The magpies were cranking up a sound this morning. This time it was the presence of a cat that alarmed them.
After an enjoyable visit from my friend Dominic I set off for Raynes Park via Wimbledon and back. In Mostyn Road I overheard two gentlemen taking their leave of each other. In response to one person’s goodbye his companion said ‘now you take care’. Now this is a farewell that really puzzles me. Quite common these days, it seems to imply that if you don’t do what it says something unpleasant will happen to you. Whilst anyone would be advised to take normal sensible precautions, for example when crossing the road, am I really alone or indeed most fortunate in getting up in the morning imagining all will be well? This despite what follows.
My chosen route today was along Worple Road where the trolley buses once ran. As I walked past the various hill roads leading up to The Ridgeway and consequently Wimbledon Common, I felt reminiscence coming on. Sometime around 1950 when Chris and I were still at primary school, if you were prepared to walk home, you could spend your bus fare on a bag of broken biscuits from the old style family grocer in The Broadway, or, in season, a pomegranate from a fruit and veg stall in Russell Road. You ate the pomegranite seeds with a pin carried for the purpose. If you wanted an ice cream from De Marco’s alongside the stall that meant walking home two days in a row and managing not to spend the first day’s fare on the first day. One day Chris and I for some reason whilst walking home decided to investigate Spencer Hill.
Some way up the hill, in someone’s garden, was a tree with an inviting hollow area at the top of the trunk. I decided to climb up to it and have a look. Chris followed. As I entered the bowl shape in the bole I heard a rather angry buzzing sound. In an instant I was covered in bees. I’d like to say I was out of there like a shot. Unfortunately Chris was bringing up the rear and seemed to have some difficulty in understanding either ‘bees’ or ‘get down’ or all of it. He didn’t seem to grasp that he was in my way. I yelled incessantly until Chris twigged and leapt from the bottom branch. I was then out of Spencer Hill and onto a bus like a shot. Having, of course, spent my fare I had no money. I’m not quite sure what happened about that, but I do remember the concern of the bus conductor for this snivelling wreck with his head in a swarm of bees occupying the first seat on his vehicle. (click for what did happen, now I’ve remembered) Chris must have made his own way home, but I was no caring elder brother at that point.
To this day I remember sitting on a stool with Mum picking bee stings and the dead creatures out of my head. I can still see them crawling dazedly inside my fairisle jumper. If ever I lose my hair and there are pitted marks in the scalp I bet they’ll be from those bees.
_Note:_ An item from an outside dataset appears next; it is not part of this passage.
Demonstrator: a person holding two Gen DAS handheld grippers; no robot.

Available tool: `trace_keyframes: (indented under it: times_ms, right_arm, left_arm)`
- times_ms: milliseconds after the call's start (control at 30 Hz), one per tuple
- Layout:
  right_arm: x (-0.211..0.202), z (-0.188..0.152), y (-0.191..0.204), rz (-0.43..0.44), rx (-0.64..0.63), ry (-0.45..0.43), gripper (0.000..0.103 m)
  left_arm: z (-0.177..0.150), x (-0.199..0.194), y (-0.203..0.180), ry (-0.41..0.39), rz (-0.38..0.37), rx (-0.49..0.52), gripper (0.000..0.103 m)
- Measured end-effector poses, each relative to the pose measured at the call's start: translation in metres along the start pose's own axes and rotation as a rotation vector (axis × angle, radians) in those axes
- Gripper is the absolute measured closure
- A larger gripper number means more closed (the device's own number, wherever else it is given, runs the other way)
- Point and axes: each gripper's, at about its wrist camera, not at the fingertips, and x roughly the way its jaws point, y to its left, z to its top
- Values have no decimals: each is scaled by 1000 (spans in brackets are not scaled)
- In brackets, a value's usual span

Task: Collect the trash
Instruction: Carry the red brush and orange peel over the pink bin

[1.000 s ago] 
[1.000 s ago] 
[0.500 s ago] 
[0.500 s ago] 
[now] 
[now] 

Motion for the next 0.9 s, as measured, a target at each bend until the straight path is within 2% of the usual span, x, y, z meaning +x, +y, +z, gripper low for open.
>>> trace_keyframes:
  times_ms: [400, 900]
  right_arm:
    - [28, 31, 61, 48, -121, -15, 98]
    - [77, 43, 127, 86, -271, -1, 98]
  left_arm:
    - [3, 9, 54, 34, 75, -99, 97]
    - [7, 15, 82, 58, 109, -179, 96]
Walking along Worple Road on this very hot day I was struck by a heavily pregnant young Asian woman, her right hand resting comfortingly on her bulge. She didn’t hit me, I just mean I noticed her. Having passed her I stopped and waited and told her that I had been born in July and that summer was a good time to be born. She looked as if it wasn’t a good time to be carrying so I thought I would give her some encouragement. She beamed, thanked me, and said that she too had been born in July.
Naturally, after an hour and a half, I felt I had earned a Martin Cafe fry-up, so I stopped for one. On the wall is a large, rather special, framed print which I felt sure I recognised. I spoke to the younger of the two men (I imagine father and son) who seem to run the establishment. In answer to my question he was able to reply that yes, it was Venice. It did not, however, have a family connection. He had bought it from the junk shop next door because he had liked it but didn’t know its provenance. I was, therefore, rather pleased to be able to tell him it was from one of John Ruskin’s marvellous illustrations to his seminal work ‘The Stones of Venice’.
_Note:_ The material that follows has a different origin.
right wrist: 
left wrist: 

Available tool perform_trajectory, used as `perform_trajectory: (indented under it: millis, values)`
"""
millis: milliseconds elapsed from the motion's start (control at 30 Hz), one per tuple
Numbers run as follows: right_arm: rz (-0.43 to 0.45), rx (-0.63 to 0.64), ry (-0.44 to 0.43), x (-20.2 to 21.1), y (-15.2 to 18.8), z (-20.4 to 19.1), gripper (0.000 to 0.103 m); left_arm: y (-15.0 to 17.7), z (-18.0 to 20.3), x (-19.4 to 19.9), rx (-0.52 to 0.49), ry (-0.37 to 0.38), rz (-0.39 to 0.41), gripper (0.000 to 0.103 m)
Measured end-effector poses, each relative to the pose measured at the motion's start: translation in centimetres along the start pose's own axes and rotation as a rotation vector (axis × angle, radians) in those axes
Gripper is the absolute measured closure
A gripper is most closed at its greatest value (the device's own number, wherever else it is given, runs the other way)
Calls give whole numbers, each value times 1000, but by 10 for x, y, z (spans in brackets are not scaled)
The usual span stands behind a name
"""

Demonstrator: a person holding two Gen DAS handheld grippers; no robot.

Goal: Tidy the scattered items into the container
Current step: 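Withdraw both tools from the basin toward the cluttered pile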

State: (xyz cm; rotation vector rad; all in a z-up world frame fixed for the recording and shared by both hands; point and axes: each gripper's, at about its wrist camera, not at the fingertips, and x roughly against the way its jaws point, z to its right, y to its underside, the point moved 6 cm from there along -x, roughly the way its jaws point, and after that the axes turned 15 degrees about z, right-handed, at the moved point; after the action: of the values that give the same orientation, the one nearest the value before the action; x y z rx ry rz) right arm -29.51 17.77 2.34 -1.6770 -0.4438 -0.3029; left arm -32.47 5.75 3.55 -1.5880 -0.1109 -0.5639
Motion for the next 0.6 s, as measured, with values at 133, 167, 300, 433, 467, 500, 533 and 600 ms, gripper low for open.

Hoping he would retain the information and find it as interesting as I had, I walked back to Links Avenue contemplating the increasing humidity and the telltale little heaps of sand appearing from the joins in the paving stones which herald the onset of flying ants. We are promised a thunderstorm.
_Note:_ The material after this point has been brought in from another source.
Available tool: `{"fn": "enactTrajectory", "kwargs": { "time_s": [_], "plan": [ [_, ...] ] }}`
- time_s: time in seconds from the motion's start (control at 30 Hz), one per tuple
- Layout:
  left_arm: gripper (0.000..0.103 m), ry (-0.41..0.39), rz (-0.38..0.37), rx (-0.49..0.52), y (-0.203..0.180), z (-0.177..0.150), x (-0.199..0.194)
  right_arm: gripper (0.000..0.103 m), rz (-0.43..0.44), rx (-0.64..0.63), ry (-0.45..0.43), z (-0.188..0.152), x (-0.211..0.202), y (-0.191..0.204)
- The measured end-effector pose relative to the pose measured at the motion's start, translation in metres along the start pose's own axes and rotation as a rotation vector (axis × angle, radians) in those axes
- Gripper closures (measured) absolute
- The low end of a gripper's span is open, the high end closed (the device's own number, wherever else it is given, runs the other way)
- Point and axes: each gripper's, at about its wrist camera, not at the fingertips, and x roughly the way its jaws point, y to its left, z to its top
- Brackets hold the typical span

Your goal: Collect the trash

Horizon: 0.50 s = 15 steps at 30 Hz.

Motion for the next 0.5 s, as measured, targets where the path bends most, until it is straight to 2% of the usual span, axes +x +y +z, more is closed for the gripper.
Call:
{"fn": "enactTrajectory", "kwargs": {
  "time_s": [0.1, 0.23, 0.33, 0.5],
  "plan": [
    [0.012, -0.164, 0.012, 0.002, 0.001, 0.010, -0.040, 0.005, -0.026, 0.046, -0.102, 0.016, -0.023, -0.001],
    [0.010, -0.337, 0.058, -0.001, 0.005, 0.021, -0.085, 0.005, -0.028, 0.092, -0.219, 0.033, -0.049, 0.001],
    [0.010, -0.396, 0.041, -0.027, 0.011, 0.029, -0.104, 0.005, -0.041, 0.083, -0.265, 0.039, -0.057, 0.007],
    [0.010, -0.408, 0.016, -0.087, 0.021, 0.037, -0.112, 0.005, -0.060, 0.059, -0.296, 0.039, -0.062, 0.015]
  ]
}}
My main time for listening to music is when I am ironing. Today, whilst listening to Tchaikovsky’ symphony no. 2 (Little Russian), played by the Bournemouth Symphony Orchestra conducted by Kirill Karabits, I pressed, among other things, a beautifully embroidered lace trimmed linen tablecloth and napkins, thinking of the life of the woman who had made them. Jackie has a collection of this wonderfully intricate needlework given to her by various clients during her time as a Home Help some thirty years ago. Many of these people were elderly women who had lost their men in the first world war. A generation of young fiances, husbands and fathers wiped out with no possible replacements. These women, many still wearing engagement but no wedding rings, lived their lives alone, some of their handiwork never leaving their bottom drawers. They were the true casualties of that first time the world went mad.
We had salad again this evening, using as always, a tablecloth and napkins possibly 100 years old. I had a bottle of Wells’ Bombardier beer, no doubt named after Billy, the famous boxer. He was before Errol’s time, but I was fortunate enough to know this grand old gentleman in his later years.